A judge in Charlottesville Circuit Court on Wednesday set an August 21 sentencing for 53-year-old Richard Wilson Preston. The plea entered Tuesday means Preston acknowledged that enough evidence existed to convict him, but he doesn’t admit to committing a crime.

Preston stood accused of firing a shot that didn’t hit anyone during the rally. He fired the shot within 1,000 feet of a school, a felony in Virginia that could carry a sentence of up to ten years. Preston has said he was protecting people against someone with a flame thrower and planned to claim self-defense if the case went to trial.

Preston, a Baltimore, Maryland resident, is the Imperial Wizard of the Confederate White Knights of the Ku Klux Klan.

On a video filmed by the ACLU of Virginia, Preston is seen firing a pistol at counterprotesters.

In the video, Preston is seen drawing his pistol and shouting, “Hey, n-----,” then walking toward the crowd, lowering his gun toward the ground and firing before walking away. There were no reports of injuries from the gunshot.

Charlottesville’s top prosecutor, Joseph D. Platania, told a judge that a witness saw Preston point his gun toward the ground beside 24-year-old Corey A. Long at a 45-degree angle and then heard a gunshot.

The witness, Platania told the court, would have testified at trial that the flames from Long’s aerosol can were not close to anyone, .

Platania also said prosecutors did not believe anything about the incident would “justify the discharge of a firearm in self-defense.”

Long was wielding an aerosol can shooting out large flames when Preston fired at him. Long faces charges, including misdemeanor assault and disorderly conduct.
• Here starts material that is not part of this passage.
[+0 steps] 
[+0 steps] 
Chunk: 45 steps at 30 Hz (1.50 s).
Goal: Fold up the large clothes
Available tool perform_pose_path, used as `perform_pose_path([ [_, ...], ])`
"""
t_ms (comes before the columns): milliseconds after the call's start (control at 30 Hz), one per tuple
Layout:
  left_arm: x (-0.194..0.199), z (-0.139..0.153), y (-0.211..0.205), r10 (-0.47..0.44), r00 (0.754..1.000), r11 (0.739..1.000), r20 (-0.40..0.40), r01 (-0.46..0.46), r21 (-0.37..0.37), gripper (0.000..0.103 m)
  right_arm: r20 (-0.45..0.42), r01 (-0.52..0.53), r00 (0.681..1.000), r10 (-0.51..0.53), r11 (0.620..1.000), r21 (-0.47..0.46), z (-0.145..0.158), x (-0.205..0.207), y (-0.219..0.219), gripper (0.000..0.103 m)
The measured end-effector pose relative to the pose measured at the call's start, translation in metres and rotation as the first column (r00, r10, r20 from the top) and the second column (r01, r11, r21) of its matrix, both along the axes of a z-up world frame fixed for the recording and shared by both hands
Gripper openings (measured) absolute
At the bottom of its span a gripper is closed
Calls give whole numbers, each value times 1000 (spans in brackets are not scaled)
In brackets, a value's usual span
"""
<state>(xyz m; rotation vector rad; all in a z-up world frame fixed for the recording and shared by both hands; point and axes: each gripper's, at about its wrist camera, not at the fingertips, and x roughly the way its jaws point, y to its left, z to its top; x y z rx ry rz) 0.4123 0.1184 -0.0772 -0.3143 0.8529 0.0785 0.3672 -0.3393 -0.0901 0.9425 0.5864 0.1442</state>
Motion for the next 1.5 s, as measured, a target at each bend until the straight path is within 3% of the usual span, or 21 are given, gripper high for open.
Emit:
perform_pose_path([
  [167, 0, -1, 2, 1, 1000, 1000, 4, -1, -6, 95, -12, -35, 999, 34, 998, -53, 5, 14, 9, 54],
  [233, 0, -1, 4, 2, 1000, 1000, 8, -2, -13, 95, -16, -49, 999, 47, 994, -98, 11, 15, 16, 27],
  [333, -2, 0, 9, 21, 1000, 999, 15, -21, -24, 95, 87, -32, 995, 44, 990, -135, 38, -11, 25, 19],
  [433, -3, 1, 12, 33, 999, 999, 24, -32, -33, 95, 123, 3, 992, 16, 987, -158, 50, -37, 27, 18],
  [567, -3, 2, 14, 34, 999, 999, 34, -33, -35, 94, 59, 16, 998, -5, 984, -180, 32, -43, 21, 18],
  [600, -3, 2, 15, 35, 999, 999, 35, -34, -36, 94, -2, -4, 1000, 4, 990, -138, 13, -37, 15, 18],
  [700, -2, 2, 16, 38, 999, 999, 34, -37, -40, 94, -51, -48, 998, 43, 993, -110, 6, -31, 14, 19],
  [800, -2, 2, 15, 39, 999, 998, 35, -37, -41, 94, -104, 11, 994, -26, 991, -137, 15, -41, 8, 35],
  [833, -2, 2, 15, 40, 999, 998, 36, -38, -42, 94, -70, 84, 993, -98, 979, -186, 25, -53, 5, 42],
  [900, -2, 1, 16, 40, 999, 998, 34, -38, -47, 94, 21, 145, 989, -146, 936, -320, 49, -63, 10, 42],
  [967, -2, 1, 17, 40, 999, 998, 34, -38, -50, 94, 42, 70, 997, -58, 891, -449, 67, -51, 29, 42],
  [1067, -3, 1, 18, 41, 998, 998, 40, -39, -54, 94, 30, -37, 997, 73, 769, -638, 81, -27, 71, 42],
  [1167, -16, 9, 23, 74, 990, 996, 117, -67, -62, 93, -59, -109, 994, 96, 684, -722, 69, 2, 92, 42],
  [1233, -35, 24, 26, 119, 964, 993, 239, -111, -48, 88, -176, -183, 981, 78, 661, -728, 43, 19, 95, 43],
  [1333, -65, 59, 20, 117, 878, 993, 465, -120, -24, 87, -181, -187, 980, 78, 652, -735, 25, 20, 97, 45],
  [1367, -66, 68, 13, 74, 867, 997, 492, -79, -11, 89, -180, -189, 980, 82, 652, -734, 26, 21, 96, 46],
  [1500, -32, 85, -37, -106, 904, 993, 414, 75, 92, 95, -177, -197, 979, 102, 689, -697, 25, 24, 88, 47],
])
He is scheduled for a June court hearing.

Preston’s plea is the latest in a string of court cases stemming from the August 2017 rally.
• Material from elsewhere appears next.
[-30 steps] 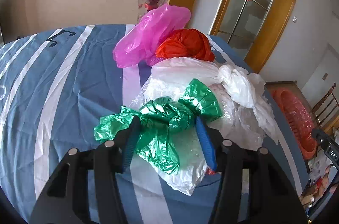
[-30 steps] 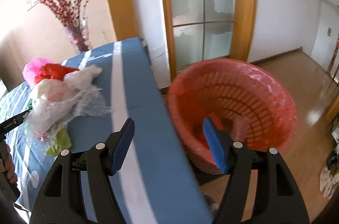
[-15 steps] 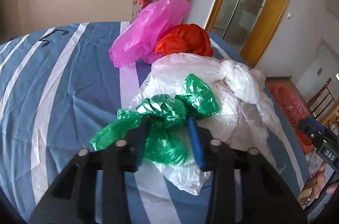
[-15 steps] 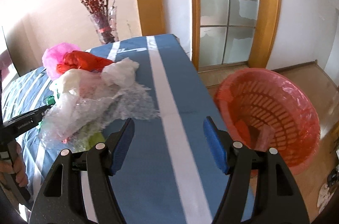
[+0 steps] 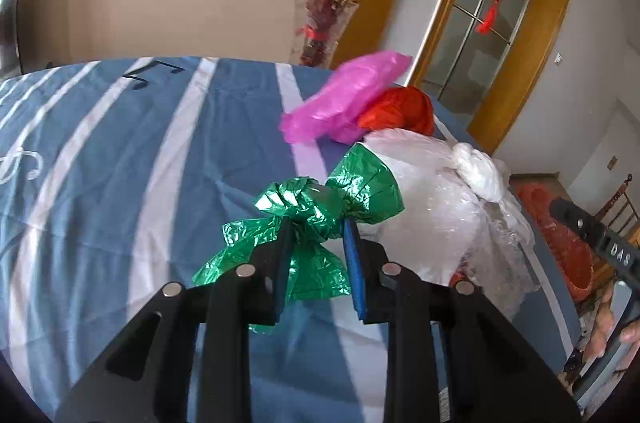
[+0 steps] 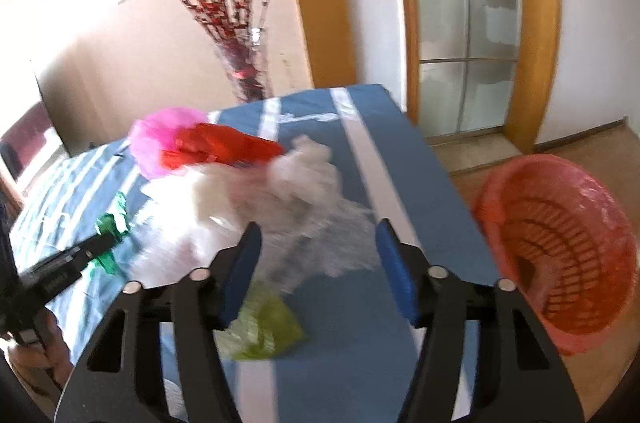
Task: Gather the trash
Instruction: 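Grasp the white knotted bag with the right tool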
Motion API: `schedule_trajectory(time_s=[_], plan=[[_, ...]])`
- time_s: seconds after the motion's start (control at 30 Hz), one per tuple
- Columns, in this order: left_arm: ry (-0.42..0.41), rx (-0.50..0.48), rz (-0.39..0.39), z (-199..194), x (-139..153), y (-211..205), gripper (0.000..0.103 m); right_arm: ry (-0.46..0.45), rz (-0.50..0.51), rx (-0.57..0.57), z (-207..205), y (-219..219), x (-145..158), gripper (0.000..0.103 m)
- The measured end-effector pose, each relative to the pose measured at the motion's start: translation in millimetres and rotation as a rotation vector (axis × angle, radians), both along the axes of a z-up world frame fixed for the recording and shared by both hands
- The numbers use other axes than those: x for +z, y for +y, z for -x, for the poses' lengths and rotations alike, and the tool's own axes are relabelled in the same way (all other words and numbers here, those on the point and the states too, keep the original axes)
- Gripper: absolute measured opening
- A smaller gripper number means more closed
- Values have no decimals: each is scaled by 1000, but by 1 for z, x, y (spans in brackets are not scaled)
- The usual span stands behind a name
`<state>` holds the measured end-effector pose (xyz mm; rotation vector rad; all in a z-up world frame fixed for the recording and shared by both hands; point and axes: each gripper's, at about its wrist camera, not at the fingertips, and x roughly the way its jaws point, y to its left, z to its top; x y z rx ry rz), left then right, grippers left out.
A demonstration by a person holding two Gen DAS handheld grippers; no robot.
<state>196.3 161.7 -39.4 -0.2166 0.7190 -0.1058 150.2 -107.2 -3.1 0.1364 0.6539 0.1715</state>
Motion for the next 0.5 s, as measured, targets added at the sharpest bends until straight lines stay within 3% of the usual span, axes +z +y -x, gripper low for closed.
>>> schedule_trajectory(time_s=[0.07,0.2,0.37,0.43,0.5], plan=[[-4,15,-2,3,3,6,26,-2,-18,35,-5,12,2,50],[-4,38,2,7,5,16,26,13,-38,112,-16,38,2,49],[-2,49,4,11,5,22,26,74,16,156,-31,60,-14,48],[-4,50,4,13,6,22,26,106,35,169,-33,63,-22,9],[-8,50,6,15,8,22,26,86,10,161,-27,55,-21,8]])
The racist gathering — the day after a fiery-torch, Ku Klux Klan-style march through the University of Virginia campus — turned deadly when another racist demonstrator drove his car into a crowd of counter-demonstrators, killing 32-year-old Heather Heyer.

Jacob Scott Goodwin, a 23-year-old white supremacist who wore pins celebrating Adolf Hitler and the neo-Nazi Traditionalist Worker Party during the rally, was found guilty earlier this month of assaulting a black man.

Goodwin, of Ward, Arkansas, was convicted by a jury in Charlottesville of “malicious wounding,” a felony related to the August 12 attack that severely injured DeAndre Harris. Later the same week, 34-year-old Alex Michael Ramos was also found guilty of felony malicious wounding for his role in the garage beating.

ԻJames Alex Fields Jr., a young neo-Nazi, faces first-degree murder charges after being accused of intentionally ramming his car into a crowd at the rally, killing Heyer.